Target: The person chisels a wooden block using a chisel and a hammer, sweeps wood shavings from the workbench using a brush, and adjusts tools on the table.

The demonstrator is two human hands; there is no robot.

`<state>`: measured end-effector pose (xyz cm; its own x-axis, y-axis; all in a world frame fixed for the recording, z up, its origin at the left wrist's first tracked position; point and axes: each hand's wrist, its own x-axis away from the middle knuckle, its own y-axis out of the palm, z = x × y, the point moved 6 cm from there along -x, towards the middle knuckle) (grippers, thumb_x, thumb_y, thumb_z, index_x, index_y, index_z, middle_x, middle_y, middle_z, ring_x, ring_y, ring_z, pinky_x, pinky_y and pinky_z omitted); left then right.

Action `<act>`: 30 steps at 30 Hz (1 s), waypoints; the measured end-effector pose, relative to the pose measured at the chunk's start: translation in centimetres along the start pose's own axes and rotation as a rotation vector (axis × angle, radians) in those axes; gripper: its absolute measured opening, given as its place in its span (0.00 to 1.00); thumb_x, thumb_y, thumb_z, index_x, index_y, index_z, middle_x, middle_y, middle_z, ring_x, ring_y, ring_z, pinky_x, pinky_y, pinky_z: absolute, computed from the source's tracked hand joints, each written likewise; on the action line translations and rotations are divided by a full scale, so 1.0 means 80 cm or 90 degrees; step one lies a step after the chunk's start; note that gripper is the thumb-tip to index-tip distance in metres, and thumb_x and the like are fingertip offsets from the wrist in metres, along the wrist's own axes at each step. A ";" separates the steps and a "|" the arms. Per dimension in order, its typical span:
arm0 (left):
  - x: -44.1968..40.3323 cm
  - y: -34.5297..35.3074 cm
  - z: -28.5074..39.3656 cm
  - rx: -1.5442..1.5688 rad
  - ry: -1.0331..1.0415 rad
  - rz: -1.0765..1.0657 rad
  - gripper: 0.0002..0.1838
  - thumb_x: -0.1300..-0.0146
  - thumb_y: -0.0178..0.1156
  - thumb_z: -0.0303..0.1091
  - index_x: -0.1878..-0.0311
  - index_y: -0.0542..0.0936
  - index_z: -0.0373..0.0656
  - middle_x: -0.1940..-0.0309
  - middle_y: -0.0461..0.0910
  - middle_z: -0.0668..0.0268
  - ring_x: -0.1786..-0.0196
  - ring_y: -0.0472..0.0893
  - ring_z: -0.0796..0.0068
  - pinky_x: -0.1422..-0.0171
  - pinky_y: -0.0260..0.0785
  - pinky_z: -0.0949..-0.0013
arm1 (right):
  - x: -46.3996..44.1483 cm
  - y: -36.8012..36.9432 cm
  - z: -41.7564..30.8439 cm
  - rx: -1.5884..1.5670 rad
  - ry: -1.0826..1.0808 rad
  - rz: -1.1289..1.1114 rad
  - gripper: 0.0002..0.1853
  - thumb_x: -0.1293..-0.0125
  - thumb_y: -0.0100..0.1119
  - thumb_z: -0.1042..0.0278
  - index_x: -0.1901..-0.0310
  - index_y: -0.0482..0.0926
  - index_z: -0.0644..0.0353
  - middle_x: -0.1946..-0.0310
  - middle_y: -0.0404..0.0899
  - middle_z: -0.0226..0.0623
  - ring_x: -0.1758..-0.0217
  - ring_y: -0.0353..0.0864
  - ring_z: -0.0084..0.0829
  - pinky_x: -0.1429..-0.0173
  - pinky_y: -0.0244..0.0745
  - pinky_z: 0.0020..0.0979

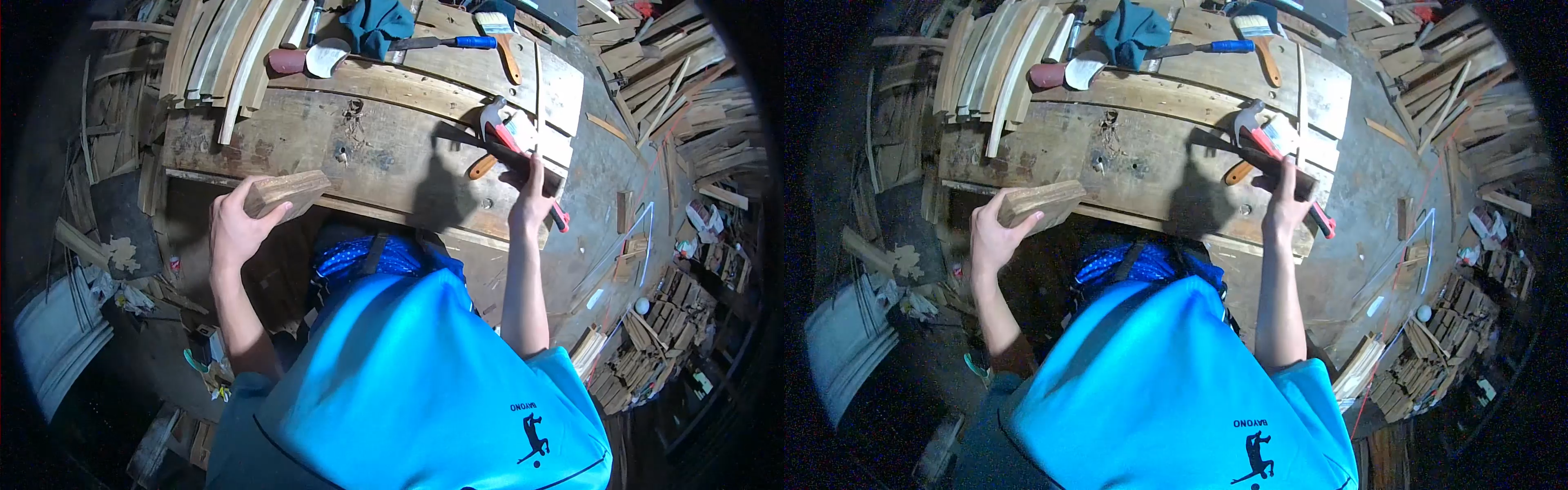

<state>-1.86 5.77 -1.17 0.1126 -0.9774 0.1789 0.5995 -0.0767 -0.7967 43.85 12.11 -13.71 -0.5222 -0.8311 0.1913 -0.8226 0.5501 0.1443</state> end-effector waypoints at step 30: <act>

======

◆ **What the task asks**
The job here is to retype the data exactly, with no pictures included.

◆ **Response for this exercise**
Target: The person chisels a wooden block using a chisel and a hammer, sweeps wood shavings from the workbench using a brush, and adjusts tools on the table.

The demonstrator is two human hands; there is no robot.

`<state>`: measured end-effector pose (xyz cm; its own x-axis, y-axis; all in a world frame fixed for the recording, z up, its origin at the left wrist's first tracked position; point and axes: each hand's wrist, its own x-axis away from the middle knuckle, its own y-axis out of the palm, z = x × y, the point moved 6 cm from there along -x, towards the middle knuckle) (grippers, thumb_x, thumb_y, thumb_z, index_x, index_y, index_z, middle_x, middle_y, middle_z, ring_x, ring_y, ring_z, pinky_x, pinky_y and pinky_z omitted); left then right.

Action `<act>`: 30 steps at 30 Hz (1 s), waypoints; the measured end-effector pose, relative to the pose measured at the chunk's start: translation in centimetres along the start pose's own axes and rotation as a rotation vector (axis × angle, radians) in those axes; gripper: its absolute measured opening, given as its place in its span (0.00 to 1.00); thumb_x, thumb_y, thumb_z, index_x, index_y, index_z, middle_x, middle_y, middle_z, ring_x, ring_y, ring_z, pinky_x, pinky_y, pinky_z: absolute, computed from the source's tracked hand joints, each written likewise; on the action line translations and rotations are divided by a full scale, so 1.0 means 80 cm or 90 degrees; step one lies a step after the chunk's start; note that gripper is the thumb-tip to index-tip distance in metres, and thumb_x and the like are fingertip offsets from the wrist in metres, along the wrist's own axes at each step. A ";" separates the steps and a "|" the arms. Per dimension in order, its typical span:
arm0 (left):
  - x: -44.1968..40.3323 cm
  - y: -34.5297..35.3074 cm
  - z: -28.5074..39.3656 cm
  - rx: -1.5442..1.5688 rad
  - ry: -1.0331..1.0415 rad
  - rz: -1.0765..1.0657 rad
  - gripper: 0.0002..0.1838
  - thumb_x: -0.1300..-0.0146
  - thumb_y: -0.0178..0.1156
  - thumb_z: -0.0303..0.1091
  - index_x: -0.1878..-0.0311
  - index_y: -0.0542..0.0936
  - index_z: -0.0373..0.0656
  - middle_x: -0.1940..-0.0309
  - middle_y: -0.0461..0.0910
  - middle_z: -0.0668..0.0268
  - ring_x: -0.1786..-0.0196
  - ring_y: -0.0472..0.0893
  - ring_z: -0.0796..0.0068
  - pinky_x: -0.1422..-0.0171
  - pinky_y: -0.0260..0.0785
  - pinky_z: -0.0949..-0.0013
arm1 (right):
  - x: -46.3996..44.1483 cm
  - y: -36.8012..36.9432 cm
  - z: -41.7564..30.8439 cm
  - rx: -1.5884..1.5670 rad
  - ry: -1.0826..1.0808 rad
  - rz: -1.1289..1.1114 rad
  - gripper: 0.0002..0.1853
  - thumb_x: -0.1293..-0.0125
  - thumb_y: -0.0100..0.1119
  - thumb_z: -0.1042..0.0278
  - index_x: -0.1901..-0.0310
  - index_y: -0.0482..0.0926
  - index_z: -0.0644..0.0353
  - middle_x: -0.1946..-0.0310
  - middle_y: -0.0404..0.0899
  - middle_z: -0.0226..0.0623
  - ring_x: -0.1758..-0.0217
  - ring_y: -0.0353..0.0864
  - ring_z: -0.0084..0.0829
  - pinky_x: -0.1429..-0.0173
  - pinky_y: -0.0244..0.0745
  - pinky_z: 0.0020..0.0979


<state>-1.86 5.77 -1.17 0.1126 -0.9774 0.1789 0.5995 -0.0767 -0.7967 43.85 12.11 -13.71 -0.5222 -0.8311 0.1913 -0.8226 0.5501 0.1443</state> end-effector waypoints at step 30: <act>

That makes the output complete.